Now, as immigration advocates document such cases occurring nationwide — some said to involve weeping children wrenched from their mothers’ and fathers’ arms — DHS officials profess outrage at suggestions that they would do such a thing “for reasons other than to protect the child.” Claims that the department would be so heartless should be regarded “with the level of skepticism they deserve,” said Tyler Houlton, a spokesman.
So the department stands accused of doing precisely what it said it might do, but assertions that it is actually doing so should be viewed skeptically?
…Will Ms. Nielsen and her Homeland Security agents continue to traumatize an innocent child, or will they permit the girl to be where she belongs: with her mother?”
Boston Globe article highlights disturbing ICE practice of arresting immigrants at their USCIS citizenship interviews.
“In less than a year, at least 14 immigrants in Massachusetts, Connecticut, and Rhode Island who had already applied for permanent residency have been detained by federal authorities.

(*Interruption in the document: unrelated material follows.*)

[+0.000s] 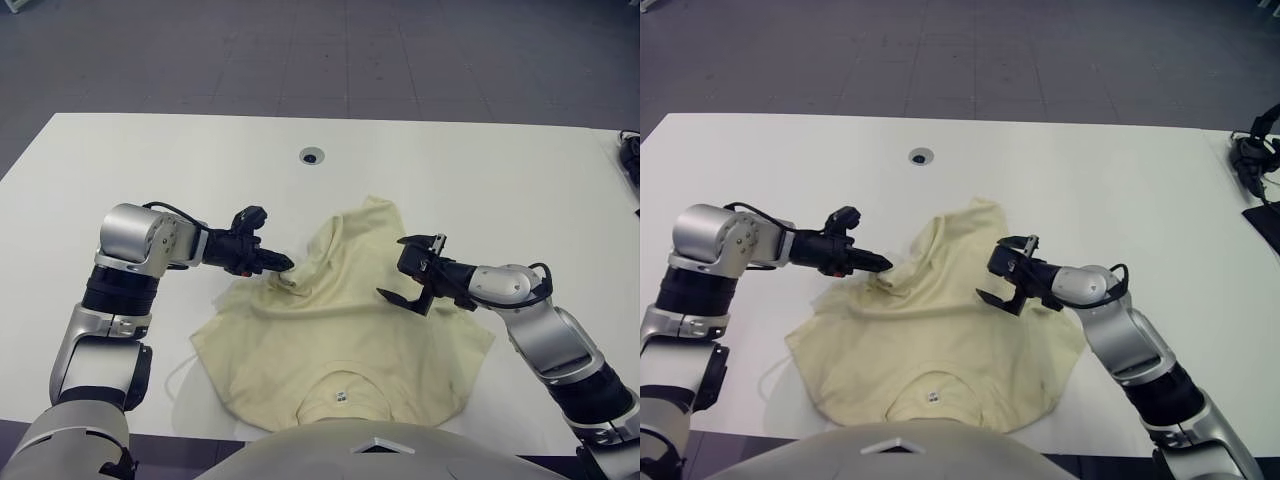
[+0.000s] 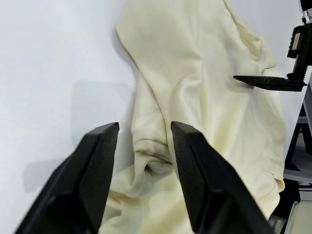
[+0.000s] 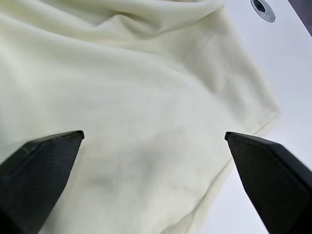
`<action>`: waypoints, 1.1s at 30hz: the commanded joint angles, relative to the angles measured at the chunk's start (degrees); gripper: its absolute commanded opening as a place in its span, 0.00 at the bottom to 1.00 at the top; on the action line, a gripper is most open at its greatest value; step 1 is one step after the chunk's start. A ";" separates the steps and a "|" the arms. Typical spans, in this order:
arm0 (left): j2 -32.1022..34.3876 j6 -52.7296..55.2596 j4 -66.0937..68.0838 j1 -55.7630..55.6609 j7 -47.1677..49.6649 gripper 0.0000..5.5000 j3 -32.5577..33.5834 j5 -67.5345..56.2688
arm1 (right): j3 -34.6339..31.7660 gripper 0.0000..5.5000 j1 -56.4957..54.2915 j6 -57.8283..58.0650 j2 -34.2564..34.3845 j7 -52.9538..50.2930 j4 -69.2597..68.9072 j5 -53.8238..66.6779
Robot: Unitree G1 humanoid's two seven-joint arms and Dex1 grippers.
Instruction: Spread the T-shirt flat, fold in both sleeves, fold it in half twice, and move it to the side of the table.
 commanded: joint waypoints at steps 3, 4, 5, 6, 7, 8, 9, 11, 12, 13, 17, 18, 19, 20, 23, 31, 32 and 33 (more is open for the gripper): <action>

Like Calderon, many of them had married a US citizen, typically a straightforward path to permanent resident status. Most were taken into custody at US Citizenship and Immigration Services offices, where they had come for scheduled interviews about their application.
The arrest of undocumented immigrants who are regularly checking in with the government on a path toward legal status marks is a new and aggressive tactic by federal authorities, immigration lawyers say.
‘We have clients who are coming forward out of the shadows to apply for green cards and are being arrested before the process is completed,’ said Todd Pomerleau, an immigration lawyer at Rubin Pomerleau, a Boston firm that represented three men who were detained after they applied for residency. One man has been in jail since June.”
As the Star Tribune reports, outcry in Minnesota over the threatened deportation of an Augsburg University professor.
“An Augsburg University literature professor who faces deportation after losing an asylum bid years ago will report back to immigration officials next month after a Friday check-in that brought out dozens of students and other supporters.
News this week that Immigration and Customs Enforcement is gearing up to act on a long-standing deportation order against Mzenga Wanyama galvanized the campus. Wanyama, who first came to the United States in 1992 to attend graduate school, has taught at Augsburg for more than a decade. The university’s president and the mayor of Minneapolis voiced support, and students started an online petition on his behalf that drew more than 7,000 signatures in a day.
…Wanyama came to the United States in 1992 to study at Howard University in Washington, D.C., and later moved to the Twin Cities, where he earned a doctorate at the University of Minnesota. More recently, he applied for asylum, saying he feared persecution because of a 2004 newspaper article critical of then-Kenyan President Mwai Kibaki.”
A Washington Post story revisits the Trump-supporting Indiana town that had been in spotlight after deportation of community pillar and local restaurant owner Roberto Beristain:
“Few customers in this mostly white, conservative suburb outside South Bend had known Beristain, 44, was an undocumented Mexican immigrant. He had paid taxes, started a family and employed 20 people. His family says his only crime was living in the country illegally.
… [As Waitress at Roberto’s restaurant, Angela Banfi stated]: “I loved Roberto. He was my family. This couldn’t be right”
…[Restaurant regular patron Chuck Matheny]: “It changed my view on how the country treats its immigrants … I thought they would go after, like Trump said, those who were bringing in drugs and the rapists. But they went after a regular guy who just cared about living the American Dream.”